Gartner has shared the IT spending pattern of enterprise CIOs.
CIOs in North America report an IT budget increase of 1.8 percent for 2014. CIOs in EMEA will be spending 2.4 percent less.
62 percent of CIOs in North America are expecting to change technology and sourcing strategies in the next two to three years. This is the lowest percentage in any of the major geographies. 82 percent of CIOs in China expect to change their technology and sourcing approach in the next two to three years, said Gartner.
North American CIOs have a slightly larger focus on agility than their global counterparts and a slightly larger use of software as a service (SaaS), as opposed to infrastructure as a service (IaaS) or platform as a service (PaaS).
26 percent of North American CIOs report they have made significant use of public cloud offerings, so the majority of North American CIOs still need to venture into significant public cloud usage.
CIOs in China reveal IT budget increase of 13 percent this year against global average of 0.2 percent. 45 percent of IT spending in China is outside the IT organization, compared with the global average of 26 percent.
China appears bullish on digital and cloud, with 39 percent of CIO respondents from enterprises in China identifying a C-level digital leader (such as a chief digital officer (CDO)) in their business, versus 7 percent globally.
61 percent of Chinese CIOs report that they have made a significant investment in public cloud, versus 25 percent globally.
Globally, 25 percent of CIOs have made significant cloud investments.
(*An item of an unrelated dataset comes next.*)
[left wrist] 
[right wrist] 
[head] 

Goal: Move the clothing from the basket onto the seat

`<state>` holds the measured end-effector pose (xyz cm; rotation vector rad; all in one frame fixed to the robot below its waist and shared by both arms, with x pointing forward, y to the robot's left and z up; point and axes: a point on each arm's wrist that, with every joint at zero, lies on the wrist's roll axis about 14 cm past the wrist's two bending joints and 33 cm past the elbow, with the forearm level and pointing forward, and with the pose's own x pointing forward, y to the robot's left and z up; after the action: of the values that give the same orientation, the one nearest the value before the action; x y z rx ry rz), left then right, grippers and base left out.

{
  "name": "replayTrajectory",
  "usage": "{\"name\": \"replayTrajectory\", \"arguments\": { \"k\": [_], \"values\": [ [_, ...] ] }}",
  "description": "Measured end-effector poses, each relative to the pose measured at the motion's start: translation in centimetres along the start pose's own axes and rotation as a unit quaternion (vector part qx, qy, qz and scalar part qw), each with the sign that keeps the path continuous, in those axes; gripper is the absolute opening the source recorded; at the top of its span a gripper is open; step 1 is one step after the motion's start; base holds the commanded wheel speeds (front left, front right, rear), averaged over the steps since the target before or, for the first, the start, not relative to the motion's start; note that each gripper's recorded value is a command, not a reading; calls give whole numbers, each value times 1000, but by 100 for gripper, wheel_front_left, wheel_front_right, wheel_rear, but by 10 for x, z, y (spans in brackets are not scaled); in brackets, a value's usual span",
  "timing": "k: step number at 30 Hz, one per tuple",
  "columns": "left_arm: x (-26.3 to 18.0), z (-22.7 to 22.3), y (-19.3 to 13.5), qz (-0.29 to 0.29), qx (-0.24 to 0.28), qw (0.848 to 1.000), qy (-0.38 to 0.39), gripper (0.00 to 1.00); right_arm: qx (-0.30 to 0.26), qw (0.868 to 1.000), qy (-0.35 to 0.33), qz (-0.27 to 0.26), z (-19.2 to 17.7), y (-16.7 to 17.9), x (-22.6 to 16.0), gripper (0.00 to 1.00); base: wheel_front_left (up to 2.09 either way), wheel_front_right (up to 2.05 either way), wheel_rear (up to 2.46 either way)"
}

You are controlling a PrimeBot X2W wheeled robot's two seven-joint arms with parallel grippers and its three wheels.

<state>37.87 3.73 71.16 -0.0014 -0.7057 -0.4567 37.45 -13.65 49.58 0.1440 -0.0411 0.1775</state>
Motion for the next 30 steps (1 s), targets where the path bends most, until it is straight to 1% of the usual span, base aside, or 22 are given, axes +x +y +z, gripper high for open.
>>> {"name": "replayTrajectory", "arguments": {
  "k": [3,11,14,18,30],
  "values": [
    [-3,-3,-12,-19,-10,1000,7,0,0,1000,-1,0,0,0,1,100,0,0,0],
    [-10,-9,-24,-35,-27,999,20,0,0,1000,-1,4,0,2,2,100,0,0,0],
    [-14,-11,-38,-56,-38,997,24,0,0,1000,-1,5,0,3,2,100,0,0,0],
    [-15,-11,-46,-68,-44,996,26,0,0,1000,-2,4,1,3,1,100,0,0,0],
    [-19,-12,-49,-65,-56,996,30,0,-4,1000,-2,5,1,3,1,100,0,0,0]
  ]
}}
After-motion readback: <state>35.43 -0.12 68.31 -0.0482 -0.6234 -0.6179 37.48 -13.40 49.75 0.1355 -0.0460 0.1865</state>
In the U.K., 28 percent of CIOs report already making significant cloud investments.
65 percent of CIO respondents in the U.K. and Ireland expect to increase their sourcing of IT in the near future.
CIOs in Latin America will take advantage of digital economy opportunities. 25 percent of IT spend is outside of the IT budget against 26 percent globally. For Brazil, it has reached 34 percent.
While 42 percent of global CIO respondents think they don’t have the IT skills and capabilities to meet digital challenges, in Latin America 26 percent of IT organizations think they are not ready to tame the digital dragon.